• [Aim of the task] Produce word for word the lines of the data below running from the one that has "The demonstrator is" to the one that has "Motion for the", inclusive, and no others.

• [Data provided]
+ + + + +

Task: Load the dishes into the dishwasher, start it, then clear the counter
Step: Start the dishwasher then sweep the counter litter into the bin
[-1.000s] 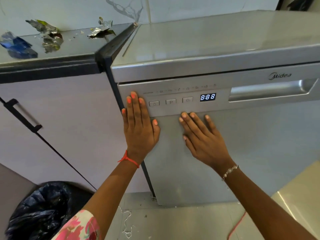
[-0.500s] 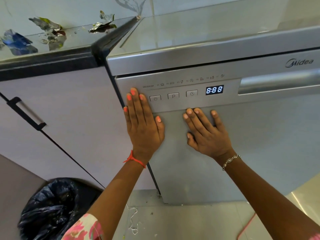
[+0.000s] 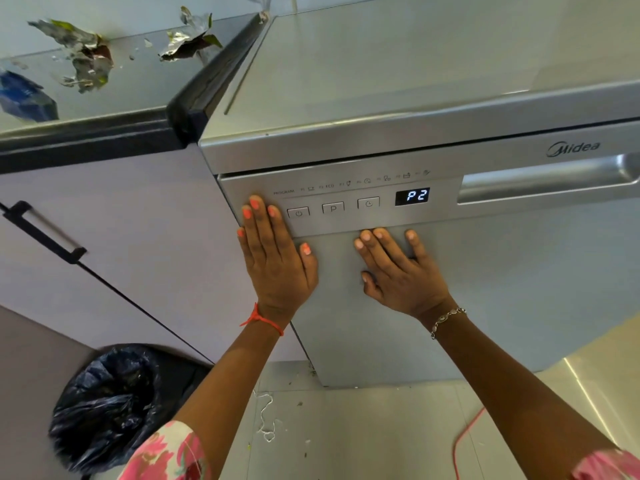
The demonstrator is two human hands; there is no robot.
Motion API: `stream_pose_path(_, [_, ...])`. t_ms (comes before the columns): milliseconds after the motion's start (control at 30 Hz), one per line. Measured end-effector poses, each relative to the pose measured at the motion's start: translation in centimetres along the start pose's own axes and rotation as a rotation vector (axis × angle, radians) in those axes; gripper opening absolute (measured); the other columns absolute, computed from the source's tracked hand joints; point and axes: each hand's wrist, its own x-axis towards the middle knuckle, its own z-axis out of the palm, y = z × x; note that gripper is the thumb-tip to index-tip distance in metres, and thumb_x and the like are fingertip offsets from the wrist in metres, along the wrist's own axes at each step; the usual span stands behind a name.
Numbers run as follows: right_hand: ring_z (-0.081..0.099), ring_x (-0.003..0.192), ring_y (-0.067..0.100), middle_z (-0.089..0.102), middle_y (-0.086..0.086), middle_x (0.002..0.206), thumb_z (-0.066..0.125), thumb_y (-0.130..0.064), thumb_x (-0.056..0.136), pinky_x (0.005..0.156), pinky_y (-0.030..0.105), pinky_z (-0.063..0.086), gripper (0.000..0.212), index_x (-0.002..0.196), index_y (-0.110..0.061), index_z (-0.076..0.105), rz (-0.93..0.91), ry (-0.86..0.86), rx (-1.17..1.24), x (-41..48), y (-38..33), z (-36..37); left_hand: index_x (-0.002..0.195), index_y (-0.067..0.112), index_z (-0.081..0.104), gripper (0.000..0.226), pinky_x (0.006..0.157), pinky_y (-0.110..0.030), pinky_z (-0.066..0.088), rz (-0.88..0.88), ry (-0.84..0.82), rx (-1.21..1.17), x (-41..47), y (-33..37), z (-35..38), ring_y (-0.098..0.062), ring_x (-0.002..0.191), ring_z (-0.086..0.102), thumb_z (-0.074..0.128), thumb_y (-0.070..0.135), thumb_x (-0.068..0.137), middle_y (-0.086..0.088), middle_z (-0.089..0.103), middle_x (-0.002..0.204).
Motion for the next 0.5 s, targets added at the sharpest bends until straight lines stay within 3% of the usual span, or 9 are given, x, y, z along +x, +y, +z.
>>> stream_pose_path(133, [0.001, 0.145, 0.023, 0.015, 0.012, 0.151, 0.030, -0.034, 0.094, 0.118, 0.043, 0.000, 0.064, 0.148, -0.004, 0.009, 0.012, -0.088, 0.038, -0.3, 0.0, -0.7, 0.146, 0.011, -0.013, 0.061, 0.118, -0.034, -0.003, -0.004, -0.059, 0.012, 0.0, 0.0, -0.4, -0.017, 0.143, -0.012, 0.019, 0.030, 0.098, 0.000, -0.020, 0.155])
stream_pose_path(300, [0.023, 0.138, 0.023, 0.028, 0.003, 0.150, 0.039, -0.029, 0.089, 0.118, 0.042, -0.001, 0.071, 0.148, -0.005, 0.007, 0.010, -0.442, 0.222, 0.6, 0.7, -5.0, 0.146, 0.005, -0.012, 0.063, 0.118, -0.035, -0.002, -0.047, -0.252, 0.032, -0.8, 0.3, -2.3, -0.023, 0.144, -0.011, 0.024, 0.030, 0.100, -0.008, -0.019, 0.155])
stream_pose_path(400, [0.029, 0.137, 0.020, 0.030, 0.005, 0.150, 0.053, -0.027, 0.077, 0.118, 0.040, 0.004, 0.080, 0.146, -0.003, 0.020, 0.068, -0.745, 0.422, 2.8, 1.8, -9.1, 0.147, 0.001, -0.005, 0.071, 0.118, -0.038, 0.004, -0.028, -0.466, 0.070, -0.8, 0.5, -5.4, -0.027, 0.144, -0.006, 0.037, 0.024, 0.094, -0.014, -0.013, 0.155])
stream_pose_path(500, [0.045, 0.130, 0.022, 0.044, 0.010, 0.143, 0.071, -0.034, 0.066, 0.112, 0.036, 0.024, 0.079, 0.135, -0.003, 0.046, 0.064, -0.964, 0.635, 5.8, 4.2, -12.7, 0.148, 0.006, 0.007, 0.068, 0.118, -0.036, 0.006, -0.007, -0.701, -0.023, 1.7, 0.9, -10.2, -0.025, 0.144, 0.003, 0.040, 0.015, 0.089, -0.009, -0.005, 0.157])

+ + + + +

• [Task response]
The demonstrator is two human hands; there is no robot.
Motion API: `stream_pose_path(_, [_, ...])`. t_ms (comes before the columns): milliseconds after the motion's start (control at 30 Hz), one per line. Measured end-effector poses, each relative to the pose measured at the motion's start: translation in centimetres along the start pose's own axes and rotation as a rotation vector (axis × angle, radians) in those axes; gripper opening absolute (measured); the other columns absolute, computed from the source's tracked hand joints; point and axes: each hand's wrist, its own x-axis towards the middle knuckle, its own z-axis out of the palm, y = z × x; note that gripper is the thumb-tip to index-tip distance in metres, and thumb_x and the like are fingertip offsets from the wrist in metres, along the wrist's own axes at each step; the usual span stands behind a name.
Numbers run as follows: right_hand: ring_z (-0.081..0.099), ring_x (-0.003..0.192), ring_y (-0.067..0.100), middle_z (-0.089..0.102), middle_y (-0.086..0.086), middle_x (0.002..0.206), thumb_z (-0.066..0.125), thumb_y (-0.130..0.064), thumb_x (-0.056..0.136), pinky_x (0.005..0.156), pinky_y (-0.030..0.105), pinky_z (-0.063..0.086), gripper (0.000..0.212), index_x (-0.002..0.196), index_y (-0.110..0.061), index_z (-0.076..0.105), rz (-0.93..0.91), ry (-0.86..0.86), rx (-1.17..1.24), x (-41..48), y (-38..33), z (-36..37); left_hand: index_x (-0.002..0.195), index_y (-0.067..0.112), index_z (-0.081..0.104), gripper (0.000..0.226), pinky_x (0.006..0.157), pinky_y (-0.110..0.030), pinky_z (-0.066..0.088), rz (-0.88..0.88), ry (-0.84..0.82), rx (-1.21..1.17), x (-41..47), y (-33..37), z (-35..38), ring_y (-0.098..0.062), ring_x (-0.002..0.191), ring_z (-0.086..0.102), thumb_z (-0.074..0.128), thumb_y (-0.070..0.135), thumb_x (-0.068..0.137), middle_y (-0.086..0.088), middle_z (-0.089..0.103), middle_x (-0.002..0.204).
Motion for the next 0.5 s, targets added at the sharpest bends until straight lines stay within 3% of the usual span, or 9 are given, x, y, z along +x, +y, +z.

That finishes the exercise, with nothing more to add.